Samsung/YouTube screenshot by Chris Matyszczyk/CNET

It was the ad that took mockery to an exalted level.

Released last November to coincide with the launch of the iPhoneX, here was Samsung wantin everyone to believe that it was the inventive brand, while Apple was the label of sad sheep and retrograde lovers.

Samsung was, in its own eyes, first with just about every single development in phone design since, well, smartphones were invented.

Apple merely copied. And late, too.

With the Galaxy S9 being launched this week, will Samsung still be able to claim this?

If you look at the teaser ads for the S9 that the Korean company released last week, they featured the camera, the camera and the camera.

Oh, and an emoji variant. Which some Apple faithful might think of as copying Animoji with a little twist.

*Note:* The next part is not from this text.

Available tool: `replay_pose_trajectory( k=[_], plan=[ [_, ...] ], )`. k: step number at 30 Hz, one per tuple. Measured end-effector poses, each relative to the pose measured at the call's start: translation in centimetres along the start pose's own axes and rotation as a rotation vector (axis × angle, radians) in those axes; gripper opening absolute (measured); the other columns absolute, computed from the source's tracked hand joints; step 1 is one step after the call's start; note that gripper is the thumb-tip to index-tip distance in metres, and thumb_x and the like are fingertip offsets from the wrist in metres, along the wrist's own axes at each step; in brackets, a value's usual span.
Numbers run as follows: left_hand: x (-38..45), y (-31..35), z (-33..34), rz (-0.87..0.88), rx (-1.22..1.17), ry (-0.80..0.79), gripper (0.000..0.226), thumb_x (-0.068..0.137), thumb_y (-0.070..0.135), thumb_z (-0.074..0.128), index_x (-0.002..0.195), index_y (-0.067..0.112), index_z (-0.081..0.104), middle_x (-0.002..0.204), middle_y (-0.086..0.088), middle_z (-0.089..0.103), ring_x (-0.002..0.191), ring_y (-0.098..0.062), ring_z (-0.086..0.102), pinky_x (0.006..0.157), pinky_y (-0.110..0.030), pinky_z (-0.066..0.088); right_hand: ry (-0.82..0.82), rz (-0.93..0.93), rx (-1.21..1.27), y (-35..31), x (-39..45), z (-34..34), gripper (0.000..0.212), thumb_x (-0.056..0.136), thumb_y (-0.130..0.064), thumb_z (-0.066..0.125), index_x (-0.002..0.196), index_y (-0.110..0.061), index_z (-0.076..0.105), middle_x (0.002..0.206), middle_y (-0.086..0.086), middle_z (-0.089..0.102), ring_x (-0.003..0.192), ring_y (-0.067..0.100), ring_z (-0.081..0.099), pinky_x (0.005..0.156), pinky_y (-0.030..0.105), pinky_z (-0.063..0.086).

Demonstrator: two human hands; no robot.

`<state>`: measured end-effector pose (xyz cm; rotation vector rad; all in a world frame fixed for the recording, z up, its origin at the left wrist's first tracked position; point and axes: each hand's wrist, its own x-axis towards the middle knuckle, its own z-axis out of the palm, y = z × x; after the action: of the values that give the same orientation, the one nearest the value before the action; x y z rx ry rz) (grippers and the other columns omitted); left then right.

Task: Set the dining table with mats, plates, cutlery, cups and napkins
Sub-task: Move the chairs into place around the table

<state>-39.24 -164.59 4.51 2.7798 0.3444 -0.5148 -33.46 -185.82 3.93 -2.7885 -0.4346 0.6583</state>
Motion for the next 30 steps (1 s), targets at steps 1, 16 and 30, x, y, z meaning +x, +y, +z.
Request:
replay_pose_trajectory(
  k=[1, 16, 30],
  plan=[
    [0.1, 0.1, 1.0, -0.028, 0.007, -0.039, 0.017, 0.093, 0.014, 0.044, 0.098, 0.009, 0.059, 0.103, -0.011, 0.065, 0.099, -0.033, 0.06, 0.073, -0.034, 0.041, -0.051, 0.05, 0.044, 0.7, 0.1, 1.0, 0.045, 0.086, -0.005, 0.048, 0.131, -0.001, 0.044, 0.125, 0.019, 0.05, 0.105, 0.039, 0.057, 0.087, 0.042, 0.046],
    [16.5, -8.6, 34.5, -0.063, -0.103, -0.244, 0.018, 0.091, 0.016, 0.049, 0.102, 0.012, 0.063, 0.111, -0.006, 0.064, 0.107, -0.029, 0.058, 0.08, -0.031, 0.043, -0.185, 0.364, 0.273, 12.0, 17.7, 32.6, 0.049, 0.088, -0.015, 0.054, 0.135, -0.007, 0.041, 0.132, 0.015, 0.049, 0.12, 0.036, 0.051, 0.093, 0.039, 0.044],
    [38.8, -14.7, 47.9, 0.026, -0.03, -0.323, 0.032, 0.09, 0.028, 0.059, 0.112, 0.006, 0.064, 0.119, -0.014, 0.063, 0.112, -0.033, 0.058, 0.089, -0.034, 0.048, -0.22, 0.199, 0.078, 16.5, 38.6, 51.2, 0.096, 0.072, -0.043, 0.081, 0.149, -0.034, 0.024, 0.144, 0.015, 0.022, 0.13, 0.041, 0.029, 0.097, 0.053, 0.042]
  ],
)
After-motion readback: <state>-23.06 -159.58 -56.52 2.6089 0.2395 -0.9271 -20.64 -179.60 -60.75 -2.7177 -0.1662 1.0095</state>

Oddly, this apparent emphasis on the camera and Animojis coincides precisely with what a T-Mobile salesman told me were the biggest selling point of the iPhone X: selfies and Animojis.

Is this what we've come to? Phone companies selling their devices by giving humans more ways to imaginatively express their self-regard?

Of course, it may be that Samsung has some pulsating surprise that it's saving for the February 25 launch day.

Yet the rumors collected by my colleague Justin Jaffe so far don't point to a phone that will give Samsung a new reason to claim its (supposedly) obvious creative superiority over Apple. 

Yes, there might be a more entertaining unlocking tool or perhaps a virtual fingerprint reader, but will these be sufficient to add a new chapter to Samsung's Apple-mocking?

Samsung didn't immediately respond to a request for comment.

Some might see an acknowledgement of an essential parity between the two brands in the naming of the new phone. 

It seems to be the Galaxy S9. Not, say, the S10. Or even, to tweak Apple further, the S11. Is a 9 somehow slightly lesser than a 10? I mean, a X? 

Psychology can play strange tricks on vulnerable human minds.

Personally, I'd rather like Samsung to reveal something the rumor mills haven't uncovered. There's always something delightful about companies defying the constant online chatter, renderings and photographing of supposedly new phones.

Mischievous Apple-persons, though, might muse that the most enjoyable surprise for them would be if the S9 had a notch.